• _WHAT IS NEEDED_
Quote the entries below from the line with "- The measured" through the line with "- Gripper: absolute", both ends included, and only those lines.

• _THE RECORDS_

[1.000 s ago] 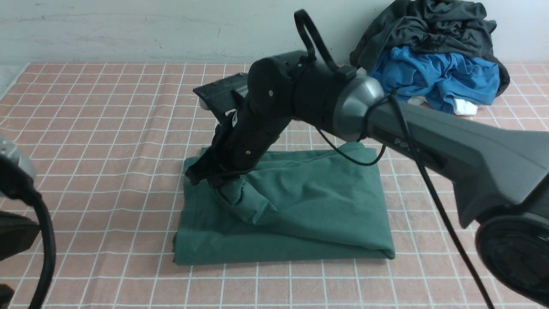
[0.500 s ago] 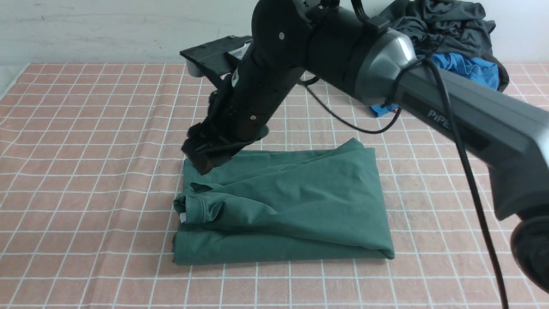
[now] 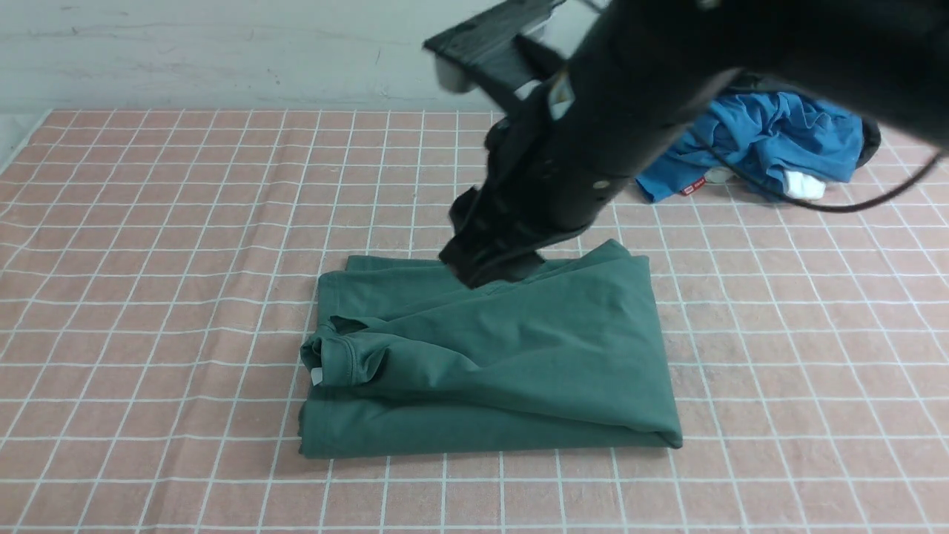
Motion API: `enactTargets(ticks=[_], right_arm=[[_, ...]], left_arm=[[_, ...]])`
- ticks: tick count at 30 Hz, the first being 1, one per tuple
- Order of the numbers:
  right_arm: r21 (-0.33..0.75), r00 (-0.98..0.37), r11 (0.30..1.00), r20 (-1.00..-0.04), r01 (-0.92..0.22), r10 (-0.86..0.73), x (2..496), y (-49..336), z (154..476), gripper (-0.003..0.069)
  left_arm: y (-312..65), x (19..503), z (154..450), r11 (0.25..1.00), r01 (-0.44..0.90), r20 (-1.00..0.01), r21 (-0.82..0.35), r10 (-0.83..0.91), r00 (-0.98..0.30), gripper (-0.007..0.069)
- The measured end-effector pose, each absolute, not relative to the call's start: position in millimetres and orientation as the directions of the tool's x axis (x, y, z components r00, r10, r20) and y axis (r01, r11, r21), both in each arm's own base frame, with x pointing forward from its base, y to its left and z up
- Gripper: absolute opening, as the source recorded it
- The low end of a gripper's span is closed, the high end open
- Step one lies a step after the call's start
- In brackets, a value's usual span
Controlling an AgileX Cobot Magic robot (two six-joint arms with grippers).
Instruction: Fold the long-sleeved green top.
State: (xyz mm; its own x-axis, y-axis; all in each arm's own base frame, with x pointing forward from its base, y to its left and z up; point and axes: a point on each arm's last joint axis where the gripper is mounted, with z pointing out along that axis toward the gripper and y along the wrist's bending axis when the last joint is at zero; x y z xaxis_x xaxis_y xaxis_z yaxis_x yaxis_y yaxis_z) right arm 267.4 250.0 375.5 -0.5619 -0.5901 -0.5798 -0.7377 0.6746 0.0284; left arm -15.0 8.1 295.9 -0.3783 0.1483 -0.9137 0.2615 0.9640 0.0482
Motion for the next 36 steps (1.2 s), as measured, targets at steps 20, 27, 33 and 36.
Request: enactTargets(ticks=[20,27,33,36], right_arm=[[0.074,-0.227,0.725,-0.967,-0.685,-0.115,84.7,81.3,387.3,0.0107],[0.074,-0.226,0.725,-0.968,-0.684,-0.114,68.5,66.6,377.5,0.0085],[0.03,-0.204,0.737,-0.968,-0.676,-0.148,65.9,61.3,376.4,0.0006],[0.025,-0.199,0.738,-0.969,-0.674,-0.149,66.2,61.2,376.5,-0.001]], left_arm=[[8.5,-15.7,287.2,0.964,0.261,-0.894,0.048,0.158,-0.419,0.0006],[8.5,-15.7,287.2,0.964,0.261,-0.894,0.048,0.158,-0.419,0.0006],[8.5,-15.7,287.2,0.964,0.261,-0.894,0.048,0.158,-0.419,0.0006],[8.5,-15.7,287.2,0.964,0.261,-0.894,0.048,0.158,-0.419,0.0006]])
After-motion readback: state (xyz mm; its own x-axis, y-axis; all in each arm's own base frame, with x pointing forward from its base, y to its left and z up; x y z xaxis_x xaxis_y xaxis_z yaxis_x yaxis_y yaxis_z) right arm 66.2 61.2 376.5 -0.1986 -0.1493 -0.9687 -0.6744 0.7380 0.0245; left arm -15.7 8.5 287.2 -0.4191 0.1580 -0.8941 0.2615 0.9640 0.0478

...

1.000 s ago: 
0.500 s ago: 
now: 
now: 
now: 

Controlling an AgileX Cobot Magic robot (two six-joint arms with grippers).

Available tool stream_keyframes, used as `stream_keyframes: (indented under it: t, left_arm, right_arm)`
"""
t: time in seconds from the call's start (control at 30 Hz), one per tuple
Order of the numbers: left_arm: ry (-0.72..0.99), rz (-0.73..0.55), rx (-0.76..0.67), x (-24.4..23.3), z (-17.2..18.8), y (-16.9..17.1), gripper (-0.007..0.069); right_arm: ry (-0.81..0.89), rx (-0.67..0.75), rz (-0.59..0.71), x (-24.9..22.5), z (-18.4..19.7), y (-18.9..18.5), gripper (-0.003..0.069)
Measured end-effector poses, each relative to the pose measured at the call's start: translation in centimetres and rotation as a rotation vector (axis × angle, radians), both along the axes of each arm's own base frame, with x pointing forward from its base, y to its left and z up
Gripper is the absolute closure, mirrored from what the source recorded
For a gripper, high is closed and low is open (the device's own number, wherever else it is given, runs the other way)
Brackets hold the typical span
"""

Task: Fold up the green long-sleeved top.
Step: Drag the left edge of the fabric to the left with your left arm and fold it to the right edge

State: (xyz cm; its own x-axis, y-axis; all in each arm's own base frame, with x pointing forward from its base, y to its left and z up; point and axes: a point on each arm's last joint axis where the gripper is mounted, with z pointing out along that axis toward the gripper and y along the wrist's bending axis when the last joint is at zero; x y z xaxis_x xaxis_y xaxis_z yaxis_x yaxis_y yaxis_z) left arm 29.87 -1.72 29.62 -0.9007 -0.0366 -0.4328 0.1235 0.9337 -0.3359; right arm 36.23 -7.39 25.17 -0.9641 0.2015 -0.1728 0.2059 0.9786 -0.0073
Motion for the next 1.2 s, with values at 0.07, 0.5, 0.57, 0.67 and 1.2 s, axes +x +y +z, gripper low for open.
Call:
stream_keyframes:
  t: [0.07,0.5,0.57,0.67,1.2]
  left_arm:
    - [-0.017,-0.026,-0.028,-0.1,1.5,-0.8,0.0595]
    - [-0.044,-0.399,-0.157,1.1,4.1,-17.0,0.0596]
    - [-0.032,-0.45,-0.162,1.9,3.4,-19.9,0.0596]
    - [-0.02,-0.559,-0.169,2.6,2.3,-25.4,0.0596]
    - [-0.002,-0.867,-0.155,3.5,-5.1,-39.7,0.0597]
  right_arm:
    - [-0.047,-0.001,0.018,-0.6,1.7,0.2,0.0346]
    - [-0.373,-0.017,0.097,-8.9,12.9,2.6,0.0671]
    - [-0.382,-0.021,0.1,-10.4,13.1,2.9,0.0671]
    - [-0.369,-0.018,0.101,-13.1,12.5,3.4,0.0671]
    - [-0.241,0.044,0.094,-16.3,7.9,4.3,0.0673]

• _YOUR SOLUTION_
- The measured end-effector pose, each absolute, not relative to the call's start: position in millimetres and orientation as the directions of the tool's x axis (x, y, z components r00, r10, r20) and y axis (r01, r11, r21), both in each arm's own base frame, with x pointing forward from its base, y to its left and z up
- Gripper: absolute opening, as the source recorded it

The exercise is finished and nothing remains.